Zoomed tensions and their amplitude spectrums are illustrated in the Figure 15. Between 130 s to 150 s, the force measured and its amplitude spectrum are shown in Figure 15a. There are two dominant oscillation frequencies, 1 Hz and 2 Hz, in the measured amplitude spectrum of the tension, and one oscillation frequency (2 Hz) is twice the frequency of the other (1 Hz). According to the analysis before, it is a one loop galloping, n = 1.

Between 290 s to 295 s, the force measured and its amplitude spectrum are shown in Figure 15b. There is only one oscillation frequency span, According to the analysis before, it is a two loops galloping, n = 2.

The standing wave loops estimation procedures are illustrated by the video provided in the Supplementary Material of this manuscript, 15 s (n = 1) and 50 s (n = 2).

The developed optical tension sensor can accurately distinguish the characteristic frequency and mode of the conductor galloping, the amplitude can be determined from the tension based on Equation (4). The performance of the developed sensor is demonstrated by the dynamic measurements.

5. Conclusions

A novel optical passive measuring system is proposed for monitoring the galloping of overhead transmission lines by using the OPGW transmission. The benefits of the optical detection method are anti-electromagnetic interference, no power supply requirement and long life in humid environments.
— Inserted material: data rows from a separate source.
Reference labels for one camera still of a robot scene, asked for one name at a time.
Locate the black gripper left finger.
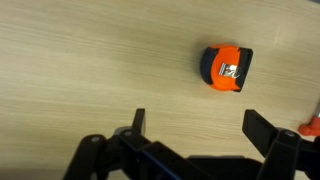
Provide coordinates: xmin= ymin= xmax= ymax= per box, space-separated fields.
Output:
xmin=62 ymin=108 xmax=153 ymax=180

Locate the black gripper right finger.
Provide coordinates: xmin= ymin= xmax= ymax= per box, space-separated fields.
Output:
xmin=242 ymin=109 xmax=302 ymax=180

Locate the orange and black measuring tape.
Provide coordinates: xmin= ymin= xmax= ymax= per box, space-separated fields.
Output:
xmin=199 ymin=44 xmax=254 ymax=93

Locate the orange handled metal screwdriver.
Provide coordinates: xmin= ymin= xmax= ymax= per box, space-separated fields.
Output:
xmin=297 ymin=103 xmax=320 ymax=137
An ‘S’ type elastic element structure with flanges is proposed to solve the hysteresis and eccentric load problems, and to extent the dynamic response range. The tension experiments carried out using a high force electromechanical tester demonstrate the dynamic response characteristics. Fatigue experiments verified the long term stability of the sensor.

To examine the feasibility of the proposed on-line monitoring system operated on a phase conductor, different patterns galloping were generated in a 70 m conductor model, and the experimental results demonstrated that the sensor is suitable for OHTL galloping detection.

Compared with the optical sensors for OHTL monitoring, the system has many advantages, such as easy installation, no flashover risk, distribution monitoring, better bandwidth, improved accuracy and higher reliability.